╔══
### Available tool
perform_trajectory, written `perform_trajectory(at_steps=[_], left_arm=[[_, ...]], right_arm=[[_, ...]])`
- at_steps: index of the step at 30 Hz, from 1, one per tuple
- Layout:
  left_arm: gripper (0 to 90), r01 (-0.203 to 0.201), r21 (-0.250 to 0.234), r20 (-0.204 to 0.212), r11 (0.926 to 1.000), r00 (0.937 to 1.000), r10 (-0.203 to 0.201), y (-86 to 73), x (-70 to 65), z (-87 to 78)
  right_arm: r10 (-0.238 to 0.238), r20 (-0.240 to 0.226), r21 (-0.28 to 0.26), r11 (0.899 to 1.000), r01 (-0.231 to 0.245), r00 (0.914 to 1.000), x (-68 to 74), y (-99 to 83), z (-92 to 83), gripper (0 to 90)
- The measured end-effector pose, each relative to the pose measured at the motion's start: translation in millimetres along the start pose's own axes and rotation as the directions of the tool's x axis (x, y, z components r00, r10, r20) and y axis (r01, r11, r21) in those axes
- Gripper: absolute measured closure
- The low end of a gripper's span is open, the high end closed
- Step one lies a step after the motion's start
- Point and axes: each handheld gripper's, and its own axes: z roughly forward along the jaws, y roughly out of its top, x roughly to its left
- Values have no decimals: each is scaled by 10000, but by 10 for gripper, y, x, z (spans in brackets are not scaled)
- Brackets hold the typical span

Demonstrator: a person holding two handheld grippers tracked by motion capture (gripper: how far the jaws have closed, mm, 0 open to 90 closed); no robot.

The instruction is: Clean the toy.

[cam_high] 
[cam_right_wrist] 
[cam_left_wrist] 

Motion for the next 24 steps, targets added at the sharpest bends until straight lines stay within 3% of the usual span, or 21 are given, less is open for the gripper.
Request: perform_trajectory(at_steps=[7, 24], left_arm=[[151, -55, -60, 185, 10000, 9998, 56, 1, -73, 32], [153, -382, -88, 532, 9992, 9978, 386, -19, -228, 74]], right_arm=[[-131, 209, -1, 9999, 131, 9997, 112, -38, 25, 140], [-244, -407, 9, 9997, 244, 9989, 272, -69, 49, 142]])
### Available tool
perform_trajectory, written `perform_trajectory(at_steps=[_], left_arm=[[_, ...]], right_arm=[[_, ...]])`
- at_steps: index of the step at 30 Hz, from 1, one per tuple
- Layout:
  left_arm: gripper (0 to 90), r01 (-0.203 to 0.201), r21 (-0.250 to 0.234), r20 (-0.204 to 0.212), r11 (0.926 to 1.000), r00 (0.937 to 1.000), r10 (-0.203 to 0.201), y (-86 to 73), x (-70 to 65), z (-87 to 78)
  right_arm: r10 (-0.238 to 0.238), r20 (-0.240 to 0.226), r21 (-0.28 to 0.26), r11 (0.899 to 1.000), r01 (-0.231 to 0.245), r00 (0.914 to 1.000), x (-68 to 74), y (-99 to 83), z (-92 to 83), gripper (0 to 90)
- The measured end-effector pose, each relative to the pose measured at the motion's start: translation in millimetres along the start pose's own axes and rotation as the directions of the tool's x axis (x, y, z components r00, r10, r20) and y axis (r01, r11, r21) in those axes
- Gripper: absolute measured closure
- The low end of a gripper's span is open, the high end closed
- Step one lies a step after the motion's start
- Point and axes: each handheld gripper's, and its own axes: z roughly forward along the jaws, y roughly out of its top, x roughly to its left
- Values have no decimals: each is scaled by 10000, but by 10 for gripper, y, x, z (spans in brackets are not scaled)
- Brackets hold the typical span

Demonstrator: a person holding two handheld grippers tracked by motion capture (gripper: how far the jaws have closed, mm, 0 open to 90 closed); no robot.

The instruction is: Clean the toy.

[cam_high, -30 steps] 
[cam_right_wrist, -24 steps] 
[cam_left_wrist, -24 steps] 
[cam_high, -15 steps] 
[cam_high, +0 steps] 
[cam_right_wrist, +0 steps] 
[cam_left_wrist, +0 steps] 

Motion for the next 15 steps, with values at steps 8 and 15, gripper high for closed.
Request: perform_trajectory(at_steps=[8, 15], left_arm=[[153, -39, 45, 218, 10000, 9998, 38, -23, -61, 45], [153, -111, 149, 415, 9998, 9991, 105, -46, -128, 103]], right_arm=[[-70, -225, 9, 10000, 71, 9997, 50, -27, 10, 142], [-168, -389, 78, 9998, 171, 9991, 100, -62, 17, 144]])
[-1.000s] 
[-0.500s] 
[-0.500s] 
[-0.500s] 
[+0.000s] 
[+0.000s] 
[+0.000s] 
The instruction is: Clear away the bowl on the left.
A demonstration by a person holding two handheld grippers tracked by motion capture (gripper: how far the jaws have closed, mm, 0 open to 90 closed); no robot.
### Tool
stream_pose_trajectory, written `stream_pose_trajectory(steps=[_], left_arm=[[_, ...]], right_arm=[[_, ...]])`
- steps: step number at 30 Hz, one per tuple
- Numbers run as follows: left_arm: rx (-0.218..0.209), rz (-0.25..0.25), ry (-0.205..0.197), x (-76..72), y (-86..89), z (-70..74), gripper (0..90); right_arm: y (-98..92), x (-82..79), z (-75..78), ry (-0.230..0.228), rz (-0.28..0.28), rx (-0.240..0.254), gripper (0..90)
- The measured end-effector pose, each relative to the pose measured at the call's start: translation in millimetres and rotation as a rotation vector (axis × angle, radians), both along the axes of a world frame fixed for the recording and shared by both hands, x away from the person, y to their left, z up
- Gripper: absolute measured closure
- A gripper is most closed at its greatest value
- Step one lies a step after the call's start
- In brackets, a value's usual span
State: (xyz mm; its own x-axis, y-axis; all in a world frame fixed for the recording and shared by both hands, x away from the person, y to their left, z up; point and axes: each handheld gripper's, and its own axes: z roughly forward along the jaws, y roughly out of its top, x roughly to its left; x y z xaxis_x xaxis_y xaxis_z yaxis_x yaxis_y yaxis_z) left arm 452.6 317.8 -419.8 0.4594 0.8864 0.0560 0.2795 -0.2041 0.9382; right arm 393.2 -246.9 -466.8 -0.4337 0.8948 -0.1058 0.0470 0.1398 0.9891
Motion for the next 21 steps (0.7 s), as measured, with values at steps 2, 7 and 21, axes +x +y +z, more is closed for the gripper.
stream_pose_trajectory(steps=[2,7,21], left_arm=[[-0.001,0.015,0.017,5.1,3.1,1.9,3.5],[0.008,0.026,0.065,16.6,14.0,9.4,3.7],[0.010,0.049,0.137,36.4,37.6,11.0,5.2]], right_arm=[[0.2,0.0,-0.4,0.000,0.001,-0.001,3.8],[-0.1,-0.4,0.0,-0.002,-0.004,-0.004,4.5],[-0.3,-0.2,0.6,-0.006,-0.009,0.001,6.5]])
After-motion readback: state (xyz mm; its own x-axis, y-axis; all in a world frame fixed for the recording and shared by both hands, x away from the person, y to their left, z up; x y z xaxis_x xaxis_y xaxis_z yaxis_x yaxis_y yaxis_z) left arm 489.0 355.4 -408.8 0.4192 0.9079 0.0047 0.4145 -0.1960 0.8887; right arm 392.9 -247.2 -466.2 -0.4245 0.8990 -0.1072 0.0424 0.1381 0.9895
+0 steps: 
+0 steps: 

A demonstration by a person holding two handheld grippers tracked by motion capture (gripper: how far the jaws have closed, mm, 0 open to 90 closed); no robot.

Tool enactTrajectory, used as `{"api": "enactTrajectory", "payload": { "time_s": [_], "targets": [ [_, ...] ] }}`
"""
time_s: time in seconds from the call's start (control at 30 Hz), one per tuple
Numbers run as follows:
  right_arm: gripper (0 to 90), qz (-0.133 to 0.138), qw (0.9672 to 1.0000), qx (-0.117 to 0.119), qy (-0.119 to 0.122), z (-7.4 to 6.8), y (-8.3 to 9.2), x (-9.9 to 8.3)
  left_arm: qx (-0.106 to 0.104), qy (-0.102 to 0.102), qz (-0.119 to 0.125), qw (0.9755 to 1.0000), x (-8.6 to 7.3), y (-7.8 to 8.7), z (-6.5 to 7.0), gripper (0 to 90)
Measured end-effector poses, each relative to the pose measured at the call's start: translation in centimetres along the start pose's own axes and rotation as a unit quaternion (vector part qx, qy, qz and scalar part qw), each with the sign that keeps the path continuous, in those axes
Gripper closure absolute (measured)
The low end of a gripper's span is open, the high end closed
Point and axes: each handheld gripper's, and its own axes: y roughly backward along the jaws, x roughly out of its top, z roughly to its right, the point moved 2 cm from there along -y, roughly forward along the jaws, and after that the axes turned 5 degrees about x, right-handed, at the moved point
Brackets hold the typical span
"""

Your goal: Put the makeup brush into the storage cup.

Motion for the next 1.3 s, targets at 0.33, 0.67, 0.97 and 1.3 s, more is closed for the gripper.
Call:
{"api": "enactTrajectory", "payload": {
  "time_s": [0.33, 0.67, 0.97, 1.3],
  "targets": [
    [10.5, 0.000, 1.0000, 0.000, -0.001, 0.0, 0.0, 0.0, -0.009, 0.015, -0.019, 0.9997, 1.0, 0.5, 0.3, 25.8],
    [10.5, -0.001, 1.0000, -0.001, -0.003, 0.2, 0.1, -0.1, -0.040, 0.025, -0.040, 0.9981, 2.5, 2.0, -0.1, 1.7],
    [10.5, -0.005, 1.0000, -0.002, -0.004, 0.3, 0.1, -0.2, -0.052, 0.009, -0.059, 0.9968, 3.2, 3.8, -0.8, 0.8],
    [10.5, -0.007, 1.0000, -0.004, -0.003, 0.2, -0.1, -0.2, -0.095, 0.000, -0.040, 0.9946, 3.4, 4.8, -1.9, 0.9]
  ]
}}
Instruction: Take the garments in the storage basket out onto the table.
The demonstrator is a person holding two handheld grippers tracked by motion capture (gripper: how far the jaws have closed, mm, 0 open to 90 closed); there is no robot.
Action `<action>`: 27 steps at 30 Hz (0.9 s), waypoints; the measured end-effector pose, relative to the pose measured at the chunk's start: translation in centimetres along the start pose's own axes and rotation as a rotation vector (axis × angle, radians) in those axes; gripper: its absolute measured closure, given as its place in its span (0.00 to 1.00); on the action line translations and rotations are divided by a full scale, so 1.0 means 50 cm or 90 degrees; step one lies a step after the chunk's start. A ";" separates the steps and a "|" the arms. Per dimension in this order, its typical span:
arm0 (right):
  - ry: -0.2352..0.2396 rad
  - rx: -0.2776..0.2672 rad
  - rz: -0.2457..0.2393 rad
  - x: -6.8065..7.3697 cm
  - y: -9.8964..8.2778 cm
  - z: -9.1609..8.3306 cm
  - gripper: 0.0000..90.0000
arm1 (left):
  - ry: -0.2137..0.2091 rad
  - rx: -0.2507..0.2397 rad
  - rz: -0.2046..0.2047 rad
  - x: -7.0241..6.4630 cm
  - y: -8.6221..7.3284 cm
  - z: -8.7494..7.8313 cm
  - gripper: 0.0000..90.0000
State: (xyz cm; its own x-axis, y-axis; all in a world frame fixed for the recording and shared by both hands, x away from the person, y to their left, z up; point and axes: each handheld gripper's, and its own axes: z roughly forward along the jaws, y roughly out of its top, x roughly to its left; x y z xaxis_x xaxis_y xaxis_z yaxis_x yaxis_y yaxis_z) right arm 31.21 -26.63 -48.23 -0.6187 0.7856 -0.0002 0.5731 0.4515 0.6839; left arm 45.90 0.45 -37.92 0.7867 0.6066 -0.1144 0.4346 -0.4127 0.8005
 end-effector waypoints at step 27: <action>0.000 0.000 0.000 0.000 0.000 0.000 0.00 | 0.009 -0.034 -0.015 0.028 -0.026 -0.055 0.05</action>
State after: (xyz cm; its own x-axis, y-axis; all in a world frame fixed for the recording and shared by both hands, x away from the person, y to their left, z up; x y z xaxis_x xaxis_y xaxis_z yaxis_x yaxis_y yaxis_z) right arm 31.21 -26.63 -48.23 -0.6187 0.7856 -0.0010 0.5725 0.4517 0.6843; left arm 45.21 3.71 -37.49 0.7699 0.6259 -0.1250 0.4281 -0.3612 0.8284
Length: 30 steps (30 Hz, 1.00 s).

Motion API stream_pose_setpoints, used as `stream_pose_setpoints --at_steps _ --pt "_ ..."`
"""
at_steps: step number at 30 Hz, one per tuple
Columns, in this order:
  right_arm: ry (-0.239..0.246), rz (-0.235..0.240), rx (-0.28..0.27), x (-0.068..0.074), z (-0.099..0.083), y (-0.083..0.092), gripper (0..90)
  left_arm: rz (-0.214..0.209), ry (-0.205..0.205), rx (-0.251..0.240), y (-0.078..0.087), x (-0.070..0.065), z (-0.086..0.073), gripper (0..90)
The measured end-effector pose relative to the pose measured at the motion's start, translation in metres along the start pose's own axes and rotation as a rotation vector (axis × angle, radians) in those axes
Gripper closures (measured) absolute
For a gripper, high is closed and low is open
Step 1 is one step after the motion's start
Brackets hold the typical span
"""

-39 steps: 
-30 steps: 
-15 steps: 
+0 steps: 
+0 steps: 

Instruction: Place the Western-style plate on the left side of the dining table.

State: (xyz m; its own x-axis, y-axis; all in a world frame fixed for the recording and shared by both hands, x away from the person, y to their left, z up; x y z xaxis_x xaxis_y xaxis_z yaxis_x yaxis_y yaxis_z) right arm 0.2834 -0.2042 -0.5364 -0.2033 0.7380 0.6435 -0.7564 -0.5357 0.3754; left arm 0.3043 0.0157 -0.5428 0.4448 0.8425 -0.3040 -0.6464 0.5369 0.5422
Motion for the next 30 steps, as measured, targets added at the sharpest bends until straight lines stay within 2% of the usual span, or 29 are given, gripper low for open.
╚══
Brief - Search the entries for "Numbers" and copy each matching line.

Solved exercise -
- Numbers run as follows: left_arm: rx (-0.218..0.209), rz (-0.25..0.25), ry (-0.205..0.197), x (-76..72), y (-86..89), z (-70..74), gripper (0..90); right_arm: y (-98..92), x (-82..79), z (-75..78), ry (-0.230..0.228), rz (-0.28..0.28), rx (-0.240..0.254), gripper (0..90)
Numbers run as follows:

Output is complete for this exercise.